Anri Sala n’est pas ce que l’on peut appeler un artiste facile. Son travail est exigent et, très souvent, c’est ainsi qu’il est décrit. Ses vidéos ne proposent pas la linéarité des petites narrations explosives ni l’entêtante répétition des boîtes à rythmes visuels. La seule chose que l’on sache vraiment, c’est qu’il y a eu un avant, et qu’il y aura un après.

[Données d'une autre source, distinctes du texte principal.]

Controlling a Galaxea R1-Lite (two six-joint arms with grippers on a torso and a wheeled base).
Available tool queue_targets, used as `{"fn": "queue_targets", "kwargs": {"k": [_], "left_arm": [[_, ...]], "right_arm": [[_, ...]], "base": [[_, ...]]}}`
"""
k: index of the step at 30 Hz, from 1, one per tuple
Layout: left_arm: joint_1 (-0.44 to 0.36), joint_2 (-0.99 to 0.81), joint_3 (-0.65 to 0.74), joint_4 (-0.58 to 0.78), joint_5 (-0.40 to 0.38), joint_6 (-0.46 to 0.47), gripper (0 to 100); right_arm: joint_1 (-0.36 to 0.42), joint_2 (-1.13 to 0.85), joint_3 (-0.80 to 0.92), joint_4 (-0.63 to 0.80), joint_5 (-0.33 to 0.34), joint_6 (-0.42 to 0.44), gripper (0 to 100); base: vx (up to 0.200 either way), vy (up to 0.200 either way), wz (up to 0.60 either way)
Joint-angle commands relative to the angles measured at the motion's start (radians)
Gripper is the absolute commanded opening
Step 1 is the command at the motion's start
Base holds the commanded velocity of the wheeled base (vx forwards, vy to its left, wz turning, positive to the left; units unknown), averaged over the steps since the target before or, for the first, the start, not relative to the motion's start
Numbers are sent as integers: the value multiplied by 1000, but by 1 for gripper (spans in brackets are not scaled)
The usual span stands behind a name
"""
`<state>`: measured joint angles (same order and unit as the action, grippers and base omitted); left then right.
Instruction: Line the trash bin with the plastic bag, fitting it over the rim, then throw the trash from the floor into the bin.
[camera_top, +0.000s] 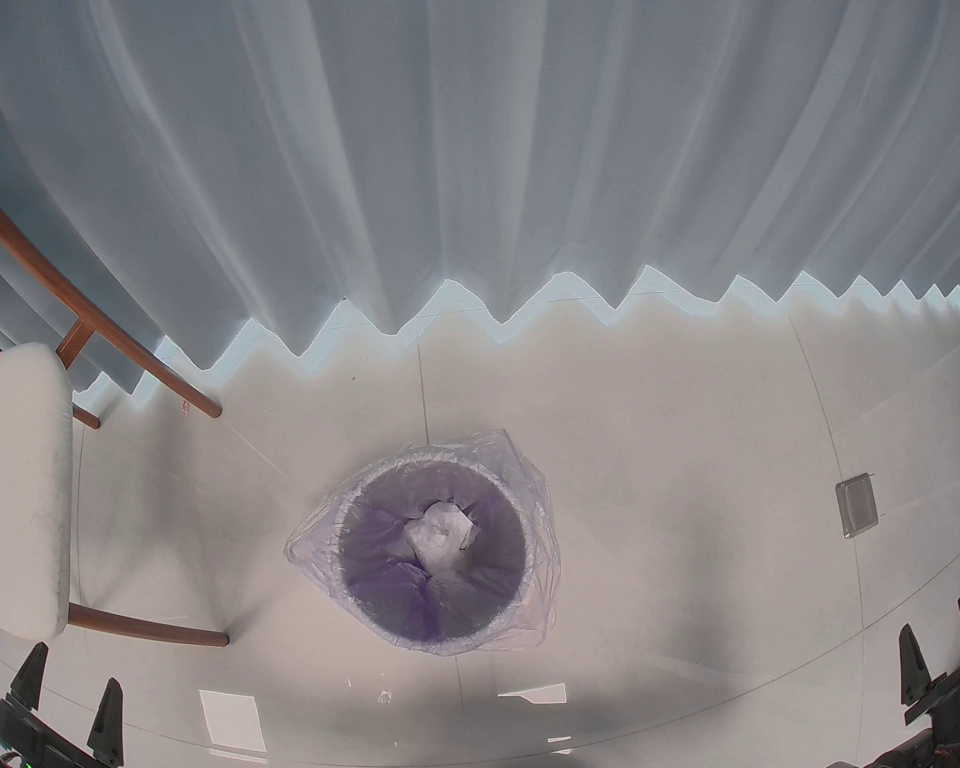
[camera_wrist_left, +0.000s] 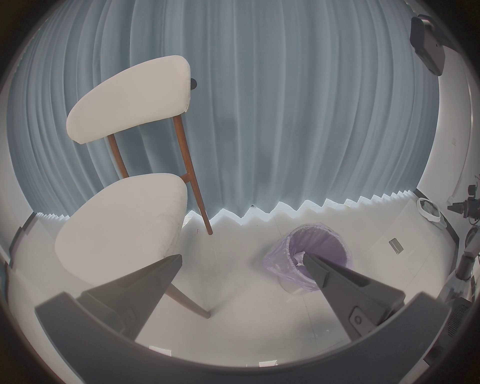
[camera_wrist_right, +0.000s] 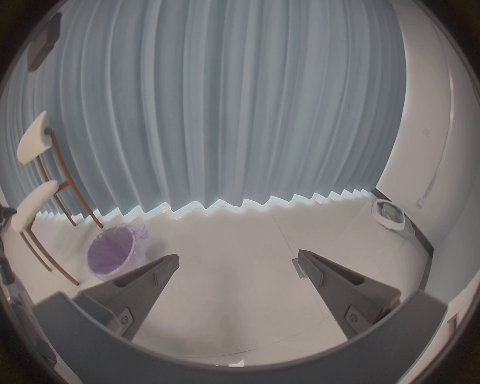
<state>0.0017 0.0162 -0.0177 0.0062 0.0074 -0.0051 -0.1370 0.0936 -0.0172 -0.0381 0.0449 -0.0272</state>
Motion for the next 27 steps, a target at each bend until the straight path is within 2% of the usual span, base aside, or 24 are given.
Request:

L’exposition du Centre Pompidou est constituée de plusieurs œuvres assemblées pour l’occasion, mais elle se donne à voir comme une seule œuvre. La matière principale du projet est faite de l’entretien des rapports entre les différents éléments présents. Il y a tout d’abord les quatre grands espaces-écrans sur lesquels sont projetées quatre vidéos, dans un certain ordre, mais qui n’est pas celui des bandes sons qui elles se recoupent et se mélange continuellement. Viennent en suite les visiteurs, et puis, ponctuellement de plus petits éléments captant périodiquement l’attention : Doldrums, dix caisses claires bâtent lentement la mesure le long de la façade vitrée ; sur celle-ci est intégrée No Window No Cry, une petite boîte à musique dont chacun est invité à faire fonctionner la manivelle. Les gens vont et viennent au milieux de cet agencement très simple.

Ainsi, la visite de l’exposition – et encore plus quand celle-ci est comble – est rythmée par le mouvement des passants intérieurs. Certains sont assis, d’autres marchent le regard tourné vers les vidéos. Puis quand celles-ci s’échangent, la dynamique du public s’infléchie, et finie par tourner sur elle même. Les vidéos ne semblent rien avoir en commun, et pour cause, elles aussi ont été conçues indépendamment de l’ensemble. On remarque quand même qu’elles sont reliées par deux choses, le silence de leurs protagonistes, et la musique de The Clash et de Tchaïkovski. Should I stay or sould I go …

La narration, si elle existe, ne s’impose ni se fait désirer ; les carillons cristallins jouent en permanence et mènent une danse qui se suffit aux images. Au-delà ? Il y a probablement beaucoup plus. Mais il est si rare d’assister à une œuvre qui réussisse aussi parfaitement à faire corps avec le flux de ses usagers, que le plaisir de s’y mêler et de s’y perdre dépasse les questions qui s’y posent. Should I stay or should I go se dit-on encore.